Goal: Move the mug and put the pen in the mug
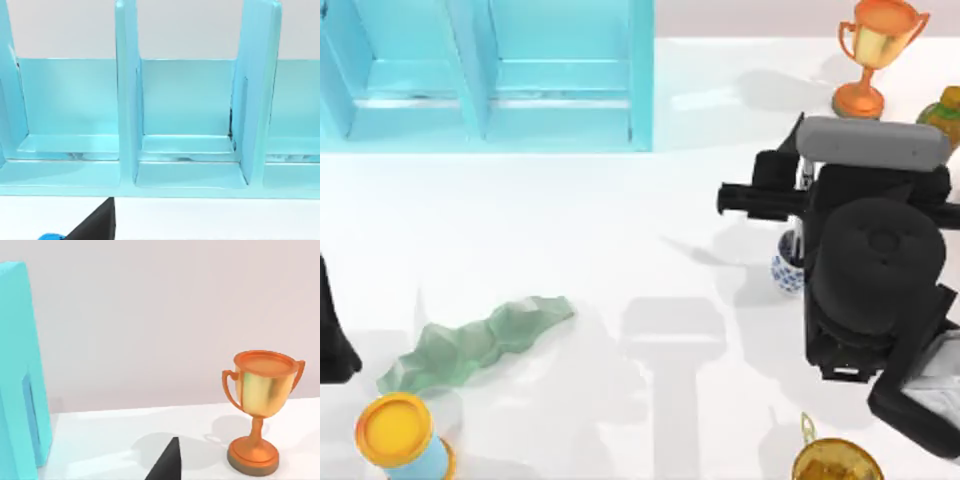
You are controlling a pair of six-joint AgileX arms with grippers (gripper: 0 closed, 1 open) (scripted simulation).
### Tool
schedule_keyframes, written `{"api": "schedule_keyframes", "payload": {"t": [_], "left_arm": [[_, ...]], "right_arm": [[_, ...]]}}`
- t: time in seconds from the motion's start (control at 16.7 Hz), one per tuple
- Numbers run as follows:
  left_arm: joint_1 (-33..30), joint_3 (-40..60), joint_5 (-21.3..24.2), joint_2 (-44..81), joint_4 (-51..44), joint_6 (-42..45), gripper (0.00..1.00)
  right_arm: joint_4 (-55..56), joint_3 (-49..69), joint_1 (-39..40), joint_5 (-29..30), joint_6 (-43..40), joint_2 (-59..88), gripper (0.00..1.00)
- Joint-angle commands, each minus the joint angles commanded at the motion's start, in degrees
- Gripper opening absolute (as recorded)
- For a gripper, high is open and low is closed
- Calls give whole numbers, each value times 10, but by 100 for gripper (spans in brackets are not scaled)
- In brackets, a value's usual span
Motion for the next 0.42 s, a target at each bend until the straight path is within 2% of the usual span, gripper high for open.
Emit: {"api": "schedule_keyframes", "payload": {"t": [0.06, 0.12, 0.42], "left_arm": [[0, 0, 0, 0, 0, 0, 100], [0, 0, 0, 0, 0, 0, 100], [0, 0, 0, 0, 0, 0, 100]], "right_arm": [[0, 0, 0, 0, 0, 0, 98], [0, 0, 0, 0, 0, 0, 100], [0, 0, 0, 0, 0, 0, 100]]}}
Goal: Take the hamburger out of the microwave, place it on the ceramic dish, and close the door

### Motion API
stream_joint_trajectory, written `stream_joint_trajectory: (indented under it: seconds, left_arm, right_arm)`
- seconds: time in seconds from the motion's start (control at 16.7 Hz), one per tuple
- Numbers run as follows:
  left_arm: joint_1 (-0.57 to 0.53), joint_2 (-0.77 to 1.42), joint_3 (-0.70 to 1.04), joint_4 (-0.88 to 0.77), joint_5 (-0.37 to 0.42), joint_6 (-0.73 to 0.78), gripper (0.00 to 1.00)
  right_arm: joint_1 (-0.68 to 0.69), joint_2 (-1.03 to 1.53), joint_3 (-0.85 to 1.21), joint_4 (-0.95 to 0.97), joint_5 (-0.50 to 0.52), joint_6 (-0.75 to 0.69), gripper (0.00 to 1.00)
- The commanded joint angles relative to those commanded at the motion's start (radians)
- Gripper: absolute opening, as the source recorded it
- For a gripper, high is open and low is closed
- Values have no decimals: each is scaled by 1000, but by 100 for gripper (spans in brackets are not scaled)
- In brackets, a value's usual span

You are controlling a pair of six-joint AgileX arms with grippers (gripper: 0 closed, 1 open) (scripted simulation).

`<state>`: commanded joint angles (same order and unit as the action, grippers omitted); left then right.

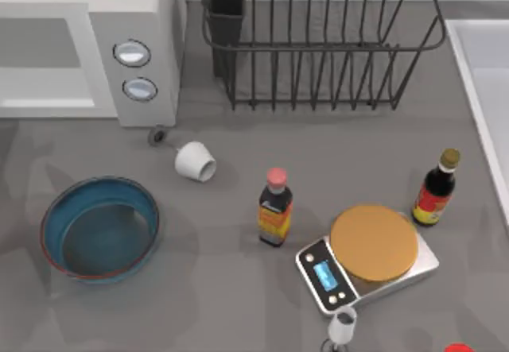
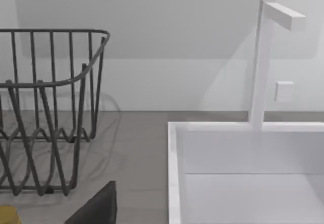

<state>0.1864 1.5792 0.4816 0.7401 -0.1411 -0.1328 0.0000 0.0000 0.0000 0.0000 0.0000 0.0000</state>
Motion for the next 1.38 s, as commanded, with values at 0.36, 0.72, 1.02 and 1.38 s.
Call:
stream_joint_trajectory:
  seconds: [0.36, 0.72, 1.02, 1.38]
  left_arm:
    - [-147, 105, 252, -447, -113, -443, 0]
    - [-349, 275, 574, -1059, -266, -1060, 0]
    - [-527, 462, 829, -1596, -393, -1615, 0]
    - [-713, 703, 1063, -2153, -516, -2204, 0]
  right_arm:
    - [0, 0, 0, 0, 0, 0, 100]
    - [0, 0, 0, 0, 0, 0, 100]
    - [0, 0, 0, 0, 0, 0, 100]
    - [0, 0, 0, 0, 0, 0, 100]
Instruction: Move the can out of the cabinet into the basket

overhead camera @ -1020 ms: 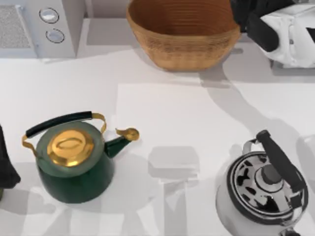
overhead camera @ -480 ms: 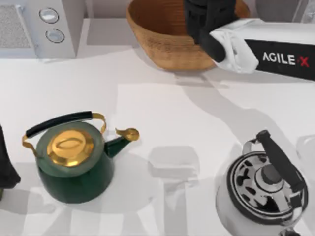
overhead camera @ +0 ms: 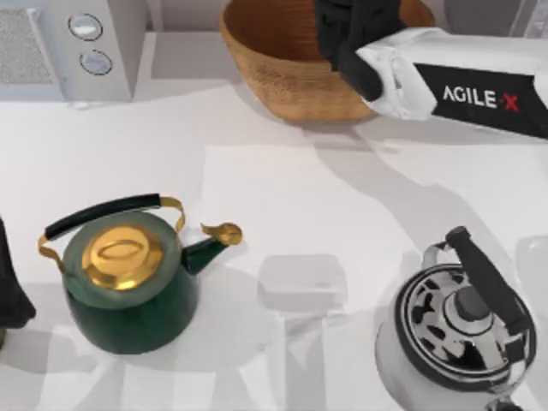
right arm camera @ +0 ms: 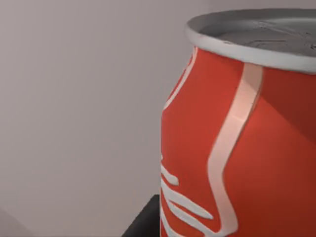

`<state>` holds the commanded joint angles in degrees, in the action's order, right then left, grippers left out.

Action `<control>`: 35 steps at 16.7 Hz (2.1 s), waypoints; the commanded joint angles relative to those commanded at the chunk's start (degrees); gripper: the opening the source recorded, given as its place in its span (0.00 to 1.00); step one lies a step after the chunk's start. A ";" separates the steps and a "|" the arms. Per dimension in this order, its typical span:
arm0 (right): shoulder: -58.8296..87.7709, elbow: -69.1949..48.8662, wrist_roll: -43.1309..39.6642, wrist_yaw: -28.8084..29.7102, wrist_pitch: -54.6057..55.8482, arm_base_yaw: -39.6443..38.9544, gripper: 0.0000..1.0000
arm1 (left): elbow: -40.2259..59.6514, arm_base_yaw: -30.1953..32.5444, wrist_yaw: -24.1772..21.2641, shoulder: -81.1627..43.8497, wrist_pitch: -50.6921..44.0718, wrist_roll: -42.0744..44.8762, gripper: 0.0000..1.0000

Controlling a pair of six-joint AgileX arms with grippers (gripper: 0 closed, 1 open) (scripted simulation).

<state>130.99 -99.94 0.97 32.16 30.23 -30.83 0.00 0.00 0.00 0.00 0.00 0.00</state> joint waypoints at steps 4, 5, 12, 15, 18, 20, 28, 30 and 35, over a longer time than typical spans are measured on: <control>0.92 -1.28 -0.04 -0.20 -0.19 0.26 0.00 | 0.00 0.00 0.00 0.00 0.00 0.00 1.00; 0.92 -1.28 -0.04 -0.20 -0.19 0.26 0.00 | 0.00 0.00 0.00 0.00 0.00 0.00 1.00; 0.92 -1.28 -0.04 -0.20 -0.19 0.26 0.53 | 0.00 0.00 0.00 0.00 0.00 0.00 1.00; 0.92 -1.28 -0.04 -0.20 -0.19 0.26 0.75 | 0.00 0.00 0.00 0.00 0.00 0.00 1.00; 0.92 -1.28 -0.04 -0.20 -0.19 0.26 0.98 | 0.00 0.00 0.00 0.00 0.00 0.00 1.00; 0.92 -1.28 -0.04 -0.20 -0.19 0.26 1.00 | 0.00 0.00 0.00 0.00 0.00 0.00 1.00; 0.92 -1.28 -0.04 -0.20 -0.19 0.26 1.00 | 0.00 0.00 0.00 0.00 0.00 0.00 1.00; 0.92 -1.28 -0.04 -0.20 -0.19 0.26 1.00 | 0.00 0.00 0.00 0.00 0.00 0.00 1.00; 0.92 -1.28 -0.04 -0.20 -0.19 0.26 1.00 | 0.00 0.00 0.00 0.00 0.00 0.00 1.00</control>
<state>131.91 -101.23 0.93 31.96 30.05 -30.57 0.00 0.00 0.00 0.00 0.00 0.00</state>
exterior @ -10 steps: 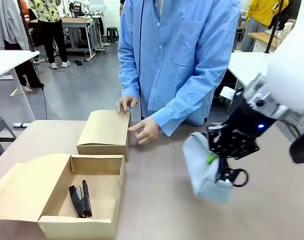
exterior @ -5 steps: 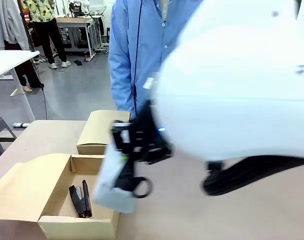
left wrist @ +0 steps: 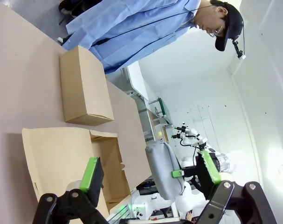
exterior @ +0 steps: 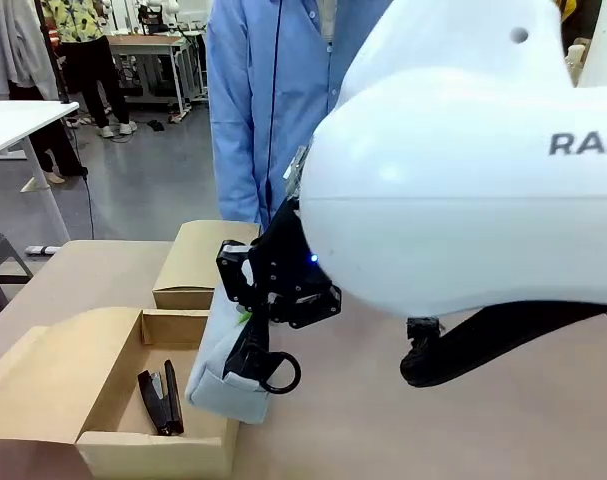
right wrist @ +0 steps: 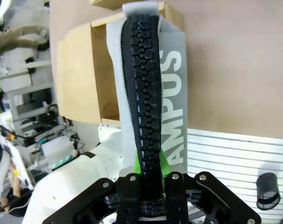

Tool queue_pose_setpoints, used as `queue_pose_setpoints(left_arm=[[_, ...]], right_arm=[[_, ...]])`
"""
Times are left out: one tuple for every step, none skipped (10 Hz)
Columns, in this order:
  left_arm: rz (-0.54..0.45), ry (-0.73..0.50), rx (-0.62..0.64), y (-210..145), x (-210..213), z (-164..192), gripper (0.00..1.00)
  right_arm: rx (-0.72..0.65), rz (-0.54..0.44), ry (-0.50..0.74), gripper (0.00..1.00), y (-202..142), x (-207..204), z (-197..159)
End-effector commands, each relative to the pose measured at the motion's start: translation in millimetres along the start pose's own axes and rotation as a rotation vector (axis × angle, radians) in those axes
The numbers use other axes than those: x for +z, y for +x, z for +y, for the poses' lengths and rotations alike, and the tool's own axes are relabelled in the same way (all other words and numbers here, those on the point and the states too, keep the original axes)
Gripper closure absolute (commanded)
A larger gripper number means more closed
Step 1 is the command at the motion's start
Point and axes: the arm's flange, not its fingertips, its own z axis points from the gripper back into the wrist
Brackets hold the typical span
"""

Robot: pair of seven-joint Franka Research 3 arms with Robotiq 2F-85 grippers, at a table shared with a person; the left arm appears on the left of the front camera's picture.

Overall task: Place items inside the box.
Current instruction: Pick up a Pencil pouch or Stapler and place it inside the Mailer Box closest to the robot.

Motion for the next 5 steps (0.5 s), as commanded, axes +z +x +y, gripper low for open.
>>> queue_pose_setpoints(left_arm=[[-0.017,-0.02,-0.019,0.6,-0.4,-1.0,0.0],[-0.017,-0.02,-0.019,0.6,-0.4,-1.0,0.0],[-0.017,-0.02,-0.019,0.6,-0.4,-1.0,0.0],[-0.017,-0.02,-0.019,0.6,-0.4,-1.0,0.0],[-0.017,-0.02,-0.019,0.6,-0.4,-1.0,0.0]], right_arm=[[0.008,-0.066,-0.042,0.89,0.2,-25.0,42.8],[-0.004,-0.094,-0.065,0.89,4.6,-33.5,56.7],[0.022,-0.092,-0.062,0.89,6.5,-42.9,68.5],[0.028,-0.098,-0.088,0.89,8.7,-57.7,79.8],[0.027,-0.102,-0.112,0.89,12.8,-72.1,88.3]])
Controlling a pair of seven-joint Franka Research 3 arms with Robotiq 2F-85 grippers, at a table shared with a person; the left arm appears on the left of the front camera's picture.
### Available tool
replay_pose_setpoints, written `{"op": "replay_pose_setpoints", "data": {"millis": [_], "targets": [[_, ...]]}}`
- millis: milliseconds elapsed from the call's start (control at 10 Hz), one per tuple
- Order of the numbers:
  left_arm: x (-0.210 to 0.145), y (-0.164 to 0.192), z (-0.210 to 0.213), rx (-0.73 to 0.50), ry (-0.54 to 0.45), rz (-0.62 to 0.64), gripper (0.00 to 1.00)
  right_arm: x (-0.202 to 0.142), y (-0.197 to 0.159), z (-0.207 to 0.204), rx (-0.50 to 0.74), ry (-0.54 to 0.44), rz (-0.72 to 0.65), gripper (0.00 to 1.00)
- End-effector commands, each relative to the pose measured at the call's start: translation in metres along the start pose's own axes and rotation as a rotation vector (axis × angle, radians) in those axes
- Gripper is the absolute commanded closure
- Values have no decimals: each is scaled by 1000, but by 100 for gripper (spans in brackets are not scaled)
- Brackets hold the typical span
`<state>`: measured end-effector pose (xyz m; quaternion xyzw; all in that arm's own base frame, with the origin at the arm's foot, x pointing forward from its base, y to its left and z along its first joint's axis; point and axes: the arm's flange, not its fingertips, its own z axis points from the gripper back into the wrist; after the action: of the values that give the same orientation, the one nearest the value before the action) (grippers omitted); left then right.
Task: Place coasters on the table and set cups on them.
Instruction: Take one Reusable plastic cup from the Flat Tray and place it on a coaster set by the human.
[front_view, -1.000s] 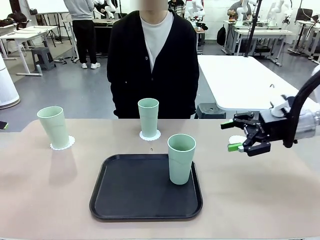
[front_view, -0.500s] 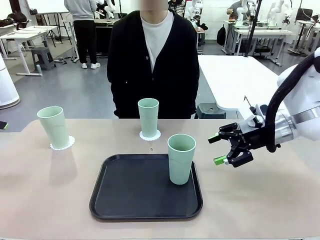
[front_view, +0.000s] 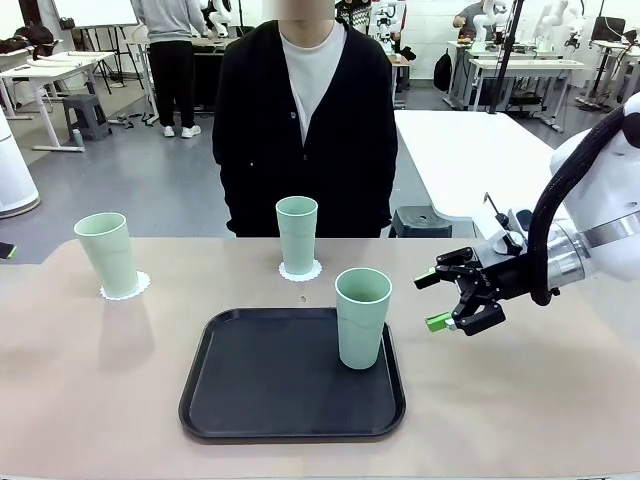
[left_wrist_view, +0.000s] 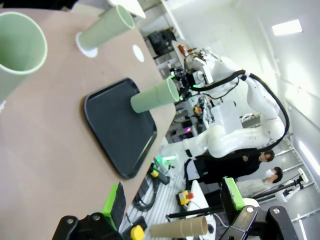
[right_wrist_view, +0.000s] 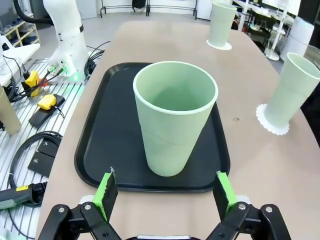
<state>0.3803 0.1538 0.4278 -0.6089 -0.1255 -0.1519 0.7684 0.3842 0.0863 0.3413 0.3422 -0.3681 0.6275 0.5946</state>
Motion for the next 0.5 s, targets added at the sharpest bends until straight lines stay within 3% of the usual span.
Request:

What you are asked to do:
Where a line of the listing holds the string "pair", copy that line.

Exercise solution:
You are controlling a pair of six-joint AgileX arms with grippers (gripper: 0 closed, 1 open) (scripted simulation).
You are controlling a pair of six-joint AgileX arms with grippers (gripper: 0 closed, 1 open) (scripted simulation).
Controlling a pair of six-joint AgileX arms with grippers (gripper: 0 closed, 1 open) (scripted simulation).
Robot: pair of seven-joint Franka Research 3 arms with Robotiq 2F-85 grippers, at a table shared with a person; the left arm appears on the left of the front camera's picture.
Controlling a pair of seven-joint Franka Research 3 arms with Robotiq 2F-85 grippers, at a table shared with a person; the left arm appears on the left of the front camera's picture.

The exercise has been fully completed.